La Grande-bretagne bloque une réforme de la supervision financière

Les Britanniques continuent à bloquer une réforme visant à renforcer la supervision financière européenne, à quelques jours d’une réunion des ministres des Finances de l’UE qui va aborder le sujet, a indiqué jeudi une source européenne.

La présidence suédoise de l’Union européenne, qui veut trouver une solution sur ce dossier en décembre, va essayer d’obtenir un accord des 27 ministres des Finances mercredi prochain.
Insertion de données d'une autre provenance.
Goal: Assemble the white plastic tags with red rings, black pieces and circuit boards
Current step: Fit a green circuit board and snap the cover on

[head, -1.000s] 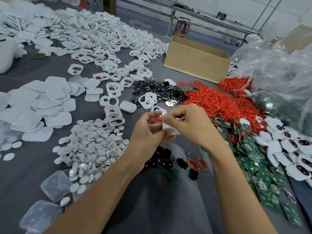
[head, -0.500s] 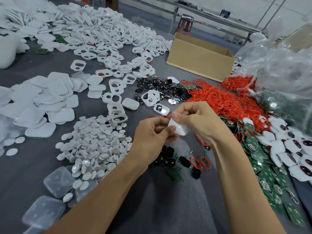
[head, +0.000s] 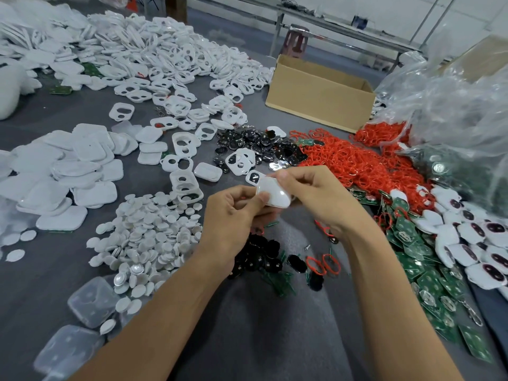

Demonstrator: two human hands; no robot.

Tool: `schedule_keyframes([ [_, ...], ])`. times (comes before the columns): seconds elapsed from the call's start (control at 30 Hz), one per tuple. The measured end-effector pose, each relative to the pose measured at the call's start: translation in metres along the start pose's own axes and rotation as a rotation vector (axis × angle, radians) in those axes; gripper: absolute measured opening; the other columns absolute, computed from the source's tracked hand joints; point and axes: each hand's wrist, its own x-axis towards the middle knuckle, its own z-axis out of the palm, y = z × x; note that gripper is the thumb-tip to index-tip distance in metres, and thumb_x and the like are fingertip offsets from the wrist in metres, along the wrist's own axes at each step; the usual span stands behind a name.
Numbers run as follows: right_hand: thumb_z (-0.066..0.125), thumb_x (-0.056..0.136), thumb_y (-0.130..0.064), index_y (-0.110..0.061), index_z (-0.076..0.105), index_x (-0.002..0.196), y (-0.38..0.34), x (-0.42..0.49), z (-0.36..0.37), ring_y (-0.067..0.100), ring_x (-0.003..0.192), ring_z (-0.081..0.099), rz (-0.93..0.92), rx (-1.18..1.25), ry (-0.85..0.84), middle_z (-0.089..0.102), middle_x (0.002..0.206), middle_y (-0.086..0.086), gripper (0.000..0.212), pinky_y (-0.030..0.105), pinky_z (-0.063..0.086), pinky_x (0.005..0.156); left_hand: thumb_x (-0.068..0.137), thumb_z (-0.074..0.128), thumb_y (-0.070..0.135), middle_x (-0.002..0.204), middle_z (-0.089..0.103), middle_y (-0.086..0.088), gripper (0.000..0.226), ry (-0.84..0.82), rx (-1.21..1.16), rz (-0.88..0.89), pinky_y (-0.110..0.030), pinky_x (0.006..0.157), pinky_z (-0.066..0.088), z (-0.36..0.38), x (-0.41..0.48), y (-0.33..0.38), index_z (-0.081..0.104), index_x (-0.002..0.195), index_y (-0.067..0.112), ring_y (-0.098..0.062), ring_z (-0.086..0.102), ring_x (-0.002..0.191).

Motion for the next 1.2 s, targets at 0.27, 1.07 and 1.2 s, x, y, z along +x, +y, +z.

Mais la Grande-Bretagne “continue à bloquer”, a indiqué la source européenne à l’AFP, après une discussion sur le sujet entre ambassadeurs des pays européens à Bruxelles.
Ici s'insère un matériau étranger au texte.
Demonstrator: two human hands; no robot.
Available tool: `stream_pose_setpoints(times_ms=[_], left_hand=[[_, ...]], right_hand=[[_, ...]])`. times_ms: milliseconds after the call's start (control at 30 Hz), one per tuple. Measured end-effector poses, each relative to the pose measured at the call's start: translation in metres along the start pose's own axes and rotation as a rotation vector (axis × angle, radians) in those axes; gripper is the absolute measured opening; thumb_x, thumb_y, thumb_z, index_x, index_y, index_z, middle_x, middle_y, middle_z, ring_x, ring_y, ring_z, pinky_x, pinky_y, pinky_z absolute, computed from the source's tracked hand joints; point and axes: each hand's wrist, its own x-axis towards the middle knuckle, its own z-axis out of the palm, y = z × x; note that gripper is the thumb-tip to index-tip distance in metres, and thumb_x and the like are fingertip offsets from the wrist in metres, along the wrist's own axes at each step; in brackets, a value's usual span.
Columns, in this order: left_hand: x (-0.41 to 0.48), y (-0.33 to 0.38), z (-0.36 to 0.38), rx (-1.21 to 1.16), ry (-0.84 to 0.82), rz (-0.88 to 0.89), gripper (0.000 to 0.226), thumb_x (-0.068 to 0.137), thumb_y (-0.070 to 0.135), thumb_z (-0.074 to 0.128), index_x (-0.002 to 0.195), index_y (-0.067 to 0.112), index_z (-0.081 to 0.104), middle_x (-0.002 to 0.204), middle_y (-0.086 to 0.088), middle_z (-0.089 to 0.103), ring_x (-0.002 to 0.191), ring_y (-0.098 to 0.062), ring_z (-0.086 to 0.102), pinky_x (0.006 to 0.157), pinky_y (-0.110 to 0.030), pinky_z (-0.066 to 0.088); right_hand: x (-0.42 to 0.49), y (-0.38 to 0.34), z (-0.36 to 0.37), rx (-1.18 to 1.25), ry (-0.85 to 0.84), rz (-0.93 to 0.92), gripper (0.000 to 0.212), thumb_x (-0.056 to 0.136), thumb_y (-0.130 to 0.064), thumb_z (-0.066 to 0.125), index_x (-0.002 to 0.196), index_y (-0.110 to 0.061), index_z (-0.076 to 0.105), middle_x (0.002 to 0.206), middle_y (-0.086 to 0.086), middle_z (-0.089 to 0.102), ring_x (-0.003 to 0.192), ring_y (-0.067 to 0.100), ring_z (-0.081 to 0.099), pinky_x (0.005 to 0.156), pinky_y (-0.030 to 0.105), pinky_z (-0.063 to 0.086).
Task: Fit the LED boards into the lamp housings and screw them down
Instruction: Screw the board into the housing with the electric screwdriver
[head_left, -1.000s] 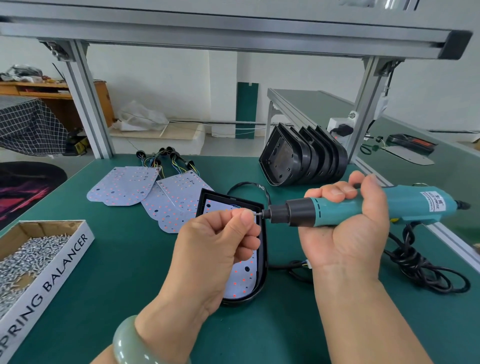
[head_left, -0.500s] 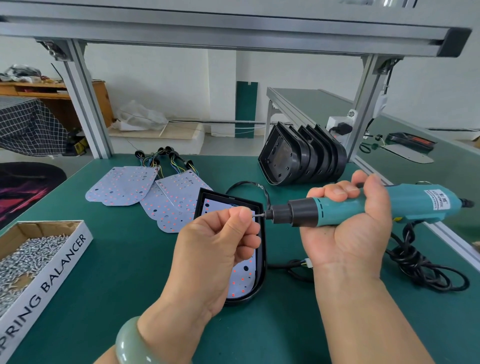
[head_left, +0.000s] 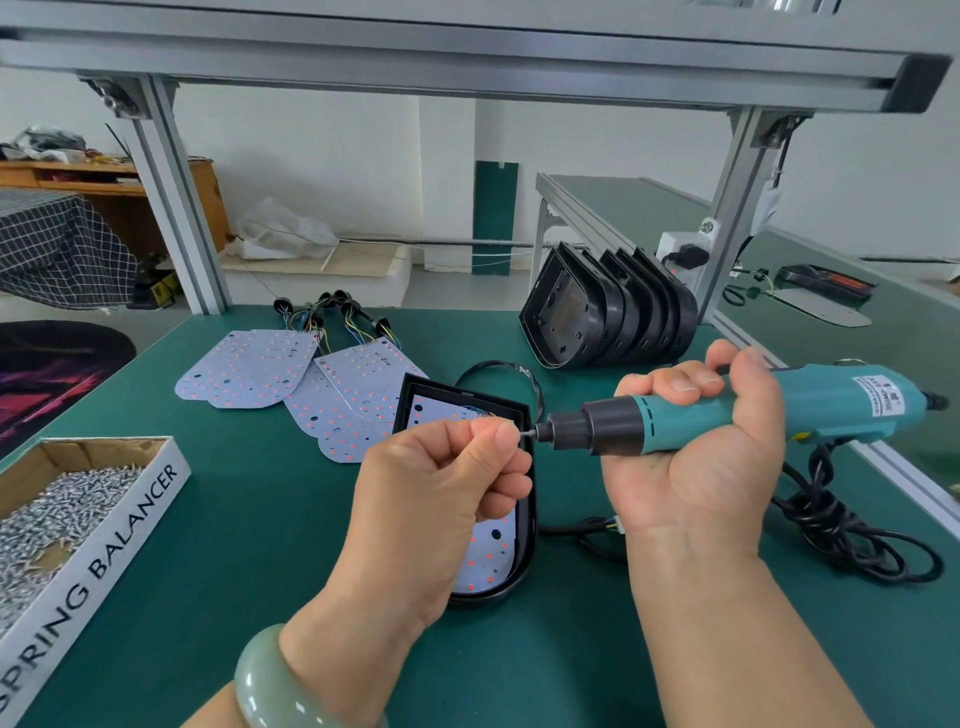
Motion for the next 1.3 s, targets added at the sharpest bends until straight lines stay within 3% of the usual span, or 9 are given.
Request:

Cette réforme prévoit notamment la mise en place de trois nouvelles autorités paneuropéennes chargées de surveiller les banques, les assureurs et les marchés, qui pourront imposer leur médiation entre les superviseurs nationaux, en cas de désaccord entre eux.

Mais la Grande-Bretagne, qui abrite le plus grand centre financier européen, la City, et veut préserver sa souveraineté nationale en matière de surveillance financière, y est hostile depuis le début. “Les inquiétudes britanniques dans ce domaine demeurent. Ce sujet va manifestement aller au niveau politique le plus élevé, ce qui montre combien cette question est importante” pour la Grande-Bretagne, selon une source diplomatique.

En octobre, les ministres des Finances de l’UE avaient discuté d’un premier volet de la réforme de la supervision. Il prévoit la création d’un organisme qui doit émettre des recommandations aux autorités nationales quand il détecte un problème important au niveau macroéconomique.

Mais les Britanniques avaient obtenu un délai pour que l’ensemble de la réforme soit examinée en un seul bloc en décembre, par les ministres des Finance puis par les dirigeants de l’UE, qui se réunissent les 10 et 11 décembre à Bruxelles.

Les Européens débattent de ce sujet depuis des mois. Après un accord politique de principe, la Commission européenne a fait des propositions en septembre, mais les discussions butent toujours.

Le ministre des Finances suédois Anders Borg avait prévenu début novembre qu’un échec sur ce sujet “serait très problématique pour l’Europe”, et montrerait que “nous n’avons pas tiré les bonnes leçons de la crise”.